# Spark

This page considers the python SDK for Spark.

In [1]:
from pyspark.sql import SparkSession

spark_session = SparkSession.builder.appName('Temp').getOrCreate()

Using Spark's default log4j profile: org/apache/spark/log4j2-defaults.properties
25/09/19 10:34:05 WARN Utils: Your hostname, user-ThinkPad-E16-Gen-2, resolves to a loopback address: 127.0.1.1; using 10.202.22.210 instead (on interface enp0s31f6)
25/09/19 10:34:05 WARN Utils: Set SPARK_LOCAL_IP if you need to bind to another address
Using Spark's default log4j profile: org/apache/spark/log4j2-defaults.properties
Setting default log level to "WARN".
To adjust logging level use sc.setLogLevel(newLevel). For SparkR, use setLogLevel(newLevel).
25/09/19 10:34:06 WARN NativeCodeLoader: Unable to load native-hadoop library for your platform... using builtin-java classes where applicable
25/09/19 10:34:06 WARN Utils: Service 'SparkUI' could not bind on port 4040. Attempting port 4041.


## Dataframe

Spark SQL contains a DataFrame objects that provide a way to interact with tabular data.
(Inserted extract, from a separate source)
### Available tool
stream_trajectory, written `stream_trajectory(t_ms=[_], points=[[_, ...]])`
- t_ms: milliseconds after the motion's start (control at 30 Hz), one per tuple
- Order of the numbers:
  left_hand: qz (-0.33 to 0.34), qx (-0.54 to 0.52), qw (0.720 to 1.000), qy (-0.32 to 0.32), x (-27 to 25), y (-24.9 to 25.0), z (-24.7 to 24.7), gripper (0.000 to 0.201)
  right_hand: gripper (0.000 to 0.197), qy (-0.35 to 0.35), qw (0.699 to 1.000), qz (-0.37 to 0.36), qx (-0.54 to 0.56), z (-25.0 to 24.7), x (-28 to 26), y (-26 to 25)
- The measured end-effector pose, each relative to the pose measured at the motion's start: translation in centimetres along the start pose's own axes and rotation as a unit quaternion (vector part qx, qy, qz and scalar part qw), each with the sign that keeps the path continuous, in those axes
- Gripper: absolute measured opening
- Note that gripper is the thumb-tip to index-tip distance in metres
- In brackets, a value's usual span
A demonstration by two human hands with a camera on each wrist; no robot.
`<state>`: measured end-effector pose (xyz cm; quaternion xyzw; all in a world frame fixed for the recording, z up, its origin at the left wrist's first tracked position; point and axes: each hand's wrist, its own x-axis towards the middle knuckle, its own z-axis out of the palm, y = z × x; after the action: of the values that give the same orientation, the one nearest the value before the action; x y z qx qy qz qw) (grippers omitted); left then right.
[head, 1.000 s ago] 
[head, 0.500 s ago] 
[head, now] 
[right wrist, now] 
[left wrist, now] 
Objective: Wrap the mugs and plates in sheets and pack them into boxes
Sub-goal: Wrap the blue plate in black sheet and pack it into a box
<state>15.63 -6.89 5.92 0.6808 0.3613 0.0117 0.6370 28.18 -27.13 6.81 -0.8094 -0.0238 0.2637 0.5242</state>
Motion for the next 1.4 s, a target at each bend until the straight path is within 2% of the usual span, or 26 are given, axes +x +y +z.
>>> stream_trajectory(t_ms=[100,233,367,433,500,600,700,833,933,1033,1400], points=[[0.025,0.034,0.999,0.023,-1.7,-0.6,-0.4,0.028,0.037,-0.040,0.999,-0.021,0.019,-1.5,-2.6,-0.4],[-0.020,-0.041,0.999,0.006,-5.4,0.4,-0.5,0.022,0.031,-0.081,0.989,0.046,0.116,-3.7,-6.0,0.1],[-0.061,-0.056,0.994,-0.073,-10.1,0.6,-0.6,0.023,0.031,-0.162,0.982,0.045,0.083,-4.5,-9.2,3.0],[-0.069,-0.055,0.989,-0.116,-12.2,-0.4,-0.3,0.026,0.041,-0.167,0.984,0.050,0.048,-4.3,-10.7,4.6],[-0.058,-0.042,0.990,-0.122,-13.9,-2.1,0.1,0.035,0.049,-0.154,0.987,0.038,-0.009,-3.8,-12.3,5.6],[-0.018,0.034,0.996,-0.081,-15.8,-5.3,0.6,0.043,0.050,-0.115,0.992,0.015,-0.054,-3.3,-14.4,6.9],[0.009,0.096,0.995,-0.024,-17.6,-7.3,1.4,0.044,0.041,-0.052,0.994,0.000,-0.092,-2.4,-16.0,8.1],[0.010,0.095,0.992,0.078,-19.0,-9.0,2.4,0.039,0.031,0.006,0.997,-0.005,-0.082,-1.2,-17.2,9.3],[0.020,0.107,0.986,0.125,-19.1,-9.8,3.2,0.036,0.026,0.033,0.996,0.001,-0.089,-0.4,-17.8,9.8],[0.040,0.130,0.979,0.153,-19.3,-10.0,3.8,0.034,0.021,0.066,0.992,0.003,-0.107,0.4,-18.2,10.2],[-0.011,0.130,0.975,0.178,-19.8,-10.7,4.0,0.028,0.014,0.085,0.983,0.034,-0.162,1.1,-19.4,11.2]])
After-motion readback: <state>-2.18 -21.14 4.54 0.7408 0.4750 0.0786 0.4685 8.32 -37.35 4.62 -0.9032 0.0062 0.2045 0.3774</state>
You can define a data frame: 

- Directly from your code using the `createDataFrame` method of the session object.
- Using some special methods to read from external sources stored in the `read` attribute of the session.

---

The following cell defines the Spark dataset, which is formatted so that each row is a tuple whose values correspond to each column. And shows it.

In [14]:
df = spark_session.createDataFrame(
    data=[("Alice", 25), ("Bob", 30), ("Cathy", 35)]
)
df.show()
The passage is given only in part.